Specialized software can crawl e-commerce sites’ websites, track shopping carts, and see which brands people buy the most.
big picture
Investors using these data sets agree that analyzing a company’s fundamentals is at the heart of any good investment. In other words, based on the number of additional data points an investor may have, fundamental research and understanding the company’s business model are most important.
And yet, alternative tuples can help add an extra layer of profitability in certain cases.
“It can work on two levels,” one wealthy investor using several services told Moneycontrol. “First, it can help you gauge a company’s financial performance to a certain extent. Second, it can help cross-check what management is saying, as there is often a gap between management’s assertion and reality,” the investor said. “If you have a portfolio worth Rs 50 crore or more, then you should spend Rs 10-20 lakh a year if it gives you a good picture of the business situation at all times.”
And yet, the effectiveness of surrogate tuples can be limited.
“Quant funds regularly use such datasets all the time because their very model is based on analysing every possible data that is available.
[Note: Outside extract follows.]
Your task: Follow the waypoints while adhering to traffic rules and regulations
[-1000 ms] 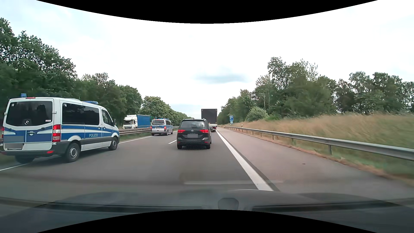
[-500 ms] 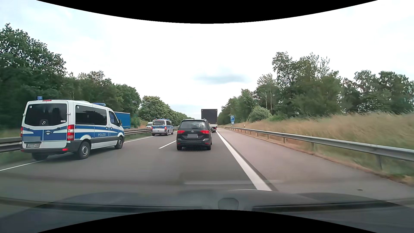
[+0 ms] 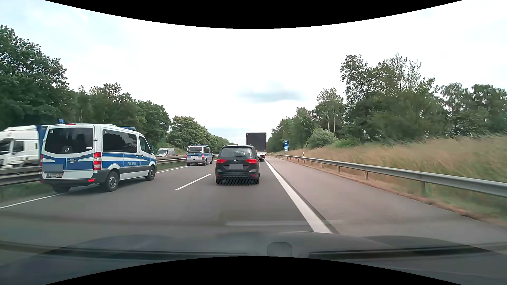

In that sense, HNIs have only got into this game recently,” the investor said.
This investor requested that one of the datasets he uses not be named in the story because not many were aware of it right now, even though the service provider has a website with details of its offerings spanning multiple sectors.
“The upshot of all this is that stocks are reflecting all the information at a much faster pace than before,” the investor said.
Piecing it together
The founder of one of the alternate dataset service providers has said in a presentation to students from his alma mater that the best way to get the most of out of such data was not to use more of the same kind of data, but to use data points from related sectors and then connect the dots.
He cited an example where he was able to capitalise on an opportunity in the tractor segment some years back though the rest of the auto sector was faring poorly. He was able to do that by studying the activity in the agriculture sector, looking at fertiliser demand and the water level in reservoirs.